I’m 5’9”
That’s a bummer to hear people had a bad experience with the Brentune. They worked with my Ducati shop expeditiously, asked all the right questions and provided great service with excellent final product. I decided to go with Stage 2 when I installed my full Akra. I guess my experience is unusual, there was another gentleman who had the same results I did.
Maybe the other users who had a bad experience can elaborate, rather than the “it’s trash” comment.
It’s one thing to get a product delivered and installed with a degree of efficiency…it’s a whole other thing whether that product is actually a good product.
My personal experience with them is that they cranked out an early iteration tune, that’s was as boiler plate as it could possibly be, without any real working through the kinks of the newer ecu’s and best performance optimization. My bike ran like .... on it, it was peaky and crappy, less manageable on the throttle inputs, without a significant power increase to justify it. The bike didn’t idle right on that tune and stalled out often. Was total junk, and the response I got was essentially “well it’s an early iteration beta, send us data back and forth and we’ll improve it over time.” It was worse than the Woolich auto tune, which is not great itself.
My philosophy is: How somebody does the little things is how they’ll do the big things.
They marketed their tune as the greatest thing since sliced bread, but only half ass developed it before rolling it out early and leaving us to debug it in a time consuming way after they already had our money.
And the intranets abound with people that had similar experiences. Brentune cranks out low quality off the shelf generic and often not well sorted tunes for all kinds of bikes. With no real specialization or expertise in any specific bike.
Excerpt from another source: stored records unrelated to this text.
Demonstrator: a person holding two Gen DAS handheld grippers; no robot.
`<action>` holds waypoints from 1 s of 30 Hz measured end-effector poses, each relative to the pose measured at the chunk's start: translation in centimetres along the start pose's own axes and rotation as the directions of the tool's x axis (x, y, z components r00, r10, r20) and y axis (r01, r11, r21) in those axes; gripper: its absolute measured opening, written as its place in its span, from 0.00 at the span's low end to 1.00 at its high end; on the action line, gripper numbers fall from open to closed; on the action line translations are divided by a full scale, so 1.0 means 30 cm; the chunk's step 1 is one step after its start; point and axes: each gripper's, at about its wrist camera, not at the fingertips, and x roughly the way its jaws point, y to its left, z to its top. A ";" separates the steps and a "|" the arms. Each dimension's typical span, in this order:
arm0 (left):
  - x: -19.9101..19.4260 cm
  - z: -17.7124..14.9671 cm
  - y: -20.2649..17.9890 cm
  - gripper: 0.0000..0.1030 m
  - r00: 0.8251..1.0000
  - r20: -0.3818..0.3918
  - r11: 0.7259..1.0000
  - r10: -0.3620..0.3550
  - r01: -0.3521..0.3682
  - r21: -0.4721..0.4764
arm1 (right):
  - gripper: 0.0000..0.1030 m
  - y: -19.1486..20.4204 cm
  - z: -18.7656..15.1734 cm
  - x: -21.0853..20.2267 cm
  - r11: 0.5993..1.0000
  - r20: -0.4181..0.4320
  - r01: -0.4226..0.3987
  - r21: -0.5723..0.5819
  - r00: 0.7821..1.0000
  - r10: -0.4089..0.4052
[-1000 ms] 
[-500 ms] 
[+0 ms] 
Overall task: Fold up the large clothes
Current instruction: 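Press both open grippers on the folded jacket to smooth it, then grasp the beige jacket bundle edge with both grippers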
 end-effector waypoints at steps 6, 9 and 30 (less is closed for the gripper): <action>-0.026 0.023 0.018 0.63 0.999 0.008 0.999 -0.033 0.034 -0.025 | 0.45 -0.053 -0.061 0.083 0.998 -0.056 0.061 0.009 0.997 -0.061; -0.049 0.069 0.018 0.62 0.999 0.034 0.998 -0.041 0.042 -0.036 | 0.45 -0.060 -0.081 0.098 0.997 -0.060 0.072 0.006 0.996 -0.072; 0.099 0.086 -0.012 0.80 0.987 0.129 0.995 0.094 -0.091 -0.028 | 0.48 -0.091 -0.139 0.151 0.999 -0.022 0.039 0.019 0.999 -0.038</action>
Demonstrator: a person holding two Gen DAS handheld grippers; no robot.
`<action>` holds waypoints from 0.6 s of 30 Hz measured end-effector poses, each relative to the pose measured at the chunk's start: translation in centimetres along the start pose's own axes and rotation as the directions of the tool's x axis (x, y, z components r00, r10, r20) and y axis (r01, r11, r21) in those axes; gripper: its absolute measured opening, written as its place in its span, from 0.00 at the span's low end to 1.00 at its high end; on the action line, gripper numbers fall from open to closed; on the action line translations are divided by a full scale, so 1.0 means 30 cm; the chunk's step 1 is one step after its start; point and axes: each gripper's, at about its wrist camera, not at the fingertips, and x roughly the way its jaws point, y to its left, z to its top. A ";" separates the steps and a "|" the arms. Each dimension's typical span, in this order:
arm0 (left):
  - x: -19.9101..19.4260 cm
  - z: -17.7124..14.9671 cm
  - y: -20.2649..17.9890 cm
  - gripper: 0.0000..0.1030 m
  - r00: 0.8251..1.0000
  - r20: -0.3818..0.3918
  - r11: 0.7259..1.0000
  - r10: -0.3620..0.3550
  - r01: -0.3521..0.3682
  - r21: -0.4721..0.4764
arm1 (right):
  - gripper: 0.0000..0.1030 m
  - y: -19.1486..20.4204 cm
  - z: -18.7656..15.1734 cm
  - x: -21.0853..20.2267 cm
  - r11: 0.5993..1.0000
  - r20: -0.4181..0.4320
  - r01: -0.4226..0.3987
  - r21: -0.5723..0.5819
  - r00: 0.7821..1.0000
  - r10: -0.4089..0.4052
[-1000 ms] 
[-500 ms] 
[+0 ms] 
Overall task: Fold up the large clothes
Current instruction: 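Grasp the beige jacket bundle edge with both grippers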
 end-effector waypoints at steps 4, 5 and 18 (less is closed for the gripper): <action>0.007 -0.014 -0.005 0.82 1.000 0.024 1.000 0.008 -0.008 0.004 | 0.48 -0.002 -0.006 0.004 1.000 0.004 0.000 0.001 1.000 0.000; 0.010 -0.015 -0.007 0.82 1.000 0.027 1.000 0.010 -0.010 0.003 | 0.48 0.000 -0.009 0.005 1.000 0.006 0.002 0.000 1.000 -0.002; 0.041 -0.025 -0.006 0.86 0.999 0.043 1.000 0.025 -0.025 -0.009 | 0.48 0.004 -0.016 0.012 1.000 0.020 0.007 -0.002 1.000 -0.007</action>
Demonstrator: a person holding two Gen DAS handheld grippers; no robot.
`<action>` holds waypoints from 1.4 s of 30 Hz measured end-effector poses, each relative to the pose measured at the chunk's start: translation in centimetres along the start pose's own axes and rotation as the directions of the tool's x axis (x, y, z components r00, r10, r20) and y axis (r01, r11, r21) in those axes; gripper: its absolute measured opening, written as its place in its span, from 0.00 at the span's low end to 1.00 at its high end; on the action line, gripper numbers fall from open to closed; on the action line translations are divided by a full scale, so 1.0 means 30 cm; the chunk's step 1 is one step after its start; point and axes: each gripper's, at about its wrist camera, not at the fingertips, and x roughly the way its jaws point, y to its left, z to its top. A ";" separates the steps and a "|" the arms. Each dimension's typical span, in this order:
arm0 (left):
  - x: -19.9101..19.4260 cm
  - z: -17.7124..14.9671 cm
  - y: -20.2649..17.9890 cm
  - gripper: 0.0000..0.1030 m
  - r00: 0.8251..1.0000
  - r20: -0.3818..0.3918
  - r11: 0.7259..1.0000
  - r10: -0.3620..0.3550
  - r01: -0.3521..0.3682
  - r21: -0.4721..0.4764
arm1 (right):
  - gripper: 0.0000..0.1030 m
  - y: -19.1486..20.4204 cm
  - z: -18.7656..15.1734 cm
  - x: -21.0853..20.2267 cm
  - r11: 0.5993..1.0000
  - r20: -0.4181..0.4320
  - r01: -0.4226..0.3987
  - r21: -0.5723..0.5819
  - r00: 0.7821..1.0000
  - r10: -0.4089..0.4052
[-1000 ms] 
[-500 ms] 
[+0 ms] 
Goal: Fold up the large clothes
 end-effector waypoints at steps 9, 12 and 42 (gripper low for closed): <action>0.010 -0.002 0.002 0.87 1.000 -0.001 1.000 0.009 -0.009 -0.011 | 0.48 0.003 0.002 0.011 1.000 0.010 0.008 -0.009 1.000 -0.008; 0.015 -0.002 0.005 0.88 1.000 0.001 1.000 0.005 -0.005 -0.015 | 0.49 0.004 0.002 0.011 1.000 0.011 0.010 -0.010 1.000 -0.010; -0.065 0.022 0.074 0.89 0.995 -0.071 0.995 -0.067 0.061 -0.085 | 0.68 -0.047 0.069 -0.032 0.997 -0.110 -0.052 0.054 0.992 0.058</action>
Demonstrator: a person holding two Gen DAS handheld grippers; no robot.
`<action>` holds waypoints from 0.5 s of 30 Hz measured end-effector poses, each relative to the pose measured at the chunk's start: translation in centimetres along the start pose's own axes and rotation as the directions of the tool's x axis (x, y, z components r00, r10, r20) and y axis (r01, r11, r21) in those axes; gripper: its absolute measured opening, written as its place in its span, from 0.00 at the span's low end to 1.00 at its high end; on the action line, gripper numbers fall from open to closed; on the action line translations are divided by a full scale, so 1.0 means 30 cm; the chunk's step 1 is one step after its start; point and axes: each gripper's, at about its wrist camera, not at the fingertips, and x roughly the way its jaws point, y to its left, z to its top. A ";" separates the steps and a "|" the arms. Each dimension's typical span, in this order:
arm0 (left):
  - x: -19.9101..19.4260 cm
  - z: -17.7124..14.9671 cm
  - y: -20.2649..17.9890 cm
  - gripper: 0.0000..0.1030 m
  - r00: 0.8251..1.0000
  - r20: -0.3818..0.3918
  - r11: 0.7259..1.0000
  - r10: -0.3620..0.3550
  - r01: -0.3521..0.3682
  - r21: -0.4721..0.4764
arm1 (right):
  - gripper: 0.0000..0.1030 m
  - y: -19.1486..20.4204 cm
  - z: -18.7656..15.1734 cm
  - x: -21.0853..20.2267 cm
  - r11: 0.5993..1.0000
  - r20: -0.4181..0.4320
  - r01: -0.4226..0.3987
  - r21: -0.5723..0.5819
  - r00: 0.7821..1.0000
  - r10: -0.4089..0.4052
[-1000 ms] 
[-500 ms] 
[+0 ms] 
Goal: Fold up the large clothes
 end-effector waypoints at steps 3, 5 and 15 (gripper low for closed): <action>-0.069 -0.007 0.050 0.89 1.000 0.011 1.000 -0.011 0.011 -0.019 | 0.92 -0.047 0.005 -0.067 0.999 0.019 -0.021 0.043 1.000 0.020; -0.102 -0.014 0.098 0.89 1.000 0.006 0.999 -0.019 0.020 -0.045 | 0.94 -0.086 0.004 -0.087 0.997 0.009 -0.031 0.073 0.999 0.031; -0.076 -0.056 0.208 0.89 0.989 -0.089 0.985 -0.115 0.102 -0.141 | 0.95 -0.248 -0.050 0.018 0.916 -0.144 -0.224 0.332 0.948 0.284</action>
They throw a bike on a dyno and without much patience or precision or consideration for riding characteristics simply dial up the AFR across the rev range as much as they can, then market and sell that…it’s a junk way of tuning. They market their product in a way that grabs new uninformed Ducati owners and avoid places like this that will steer you to good tuning options. Their whole model seems to be to crank out a fast and loose tune really fast and get it to market and sell it before real tuners come to market with good tunes on a new bike that comes out. If your the kind of Ducati owner that likes to cruise the local strip in an AGV PISTA RR limited addition track helmet with 2 inch chicken strips on your bike and no intentions of ever doing a track day in your life and then park at Starbucks and ‘talk bikes’ with your buddies and on instagram, Brenntune is what you get so you can say, “This bike is tuned bruh”
Deussen on the other hand is 100% the opposite and the same or lower cost, he’s fanatical specialist in these bikes, who delivers a well sorted tune specific for these bikes and at least slightly adjusted to your particular bike setup and usage.